→ **Task requirements**
Your task is to copy the stretch of lines in the records below that begins with the line containing "(164, 38) to (66, 50): 184" and ends with the line containing "The surface at", exactly as written, with nothing added.

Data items
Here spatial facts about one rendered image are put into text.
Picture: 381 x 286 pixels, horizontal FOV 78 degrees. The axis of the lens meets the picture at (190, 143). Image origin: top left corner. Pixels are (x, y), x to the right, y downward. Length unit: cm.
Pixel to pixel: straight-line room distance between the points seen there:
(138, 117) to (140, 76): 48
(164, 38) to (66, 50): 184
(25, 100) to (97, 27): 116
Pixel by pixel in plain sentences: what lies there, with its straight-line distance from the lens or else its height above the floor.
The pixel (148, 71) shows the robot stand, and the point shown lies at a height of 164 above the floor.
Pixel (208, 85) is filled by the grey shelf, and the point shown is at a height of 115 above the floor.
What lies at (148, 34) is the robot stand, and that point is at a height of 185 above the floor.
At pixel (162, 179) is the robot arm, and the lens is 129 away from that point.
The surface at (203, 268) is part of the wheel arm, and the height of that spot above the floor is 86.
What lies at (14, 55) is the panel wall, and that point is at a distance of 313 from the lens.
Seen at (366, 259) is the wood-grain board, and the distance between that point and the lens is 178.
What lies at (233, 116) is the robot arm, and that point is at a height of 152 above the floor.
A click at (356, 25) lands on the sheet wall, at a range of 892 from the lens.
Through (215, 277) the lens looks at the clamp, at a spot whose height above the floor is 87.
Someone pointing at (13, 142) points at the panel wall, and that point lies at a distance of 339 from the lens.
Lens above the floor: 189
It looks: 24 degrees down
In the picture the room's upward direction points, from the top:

→ **Written response**
(164, 38) to (66, 50): 184
(25, 100) to (97, 27): 116
Pixel by pixel in plain sentences: what lies there, with its straight-line distance from the lens or else its height above the floor.
The pixel (148, 71) shows the robot stand, and the point shown lies at a height of 164 above the floor.
Pixel (208, 85) is filled by the grey shelf, and the point shown is at a height of 115 above the floor.
What lies at (148, 34) is the robot stand, and that point is at a height of 185 above the floor.
At pixel (162, 179) is the robot arm, and the lens is 129 away from that point.
The surface at (203, 268) is part of the wheel arm, and the height of that spot above the floor is 86.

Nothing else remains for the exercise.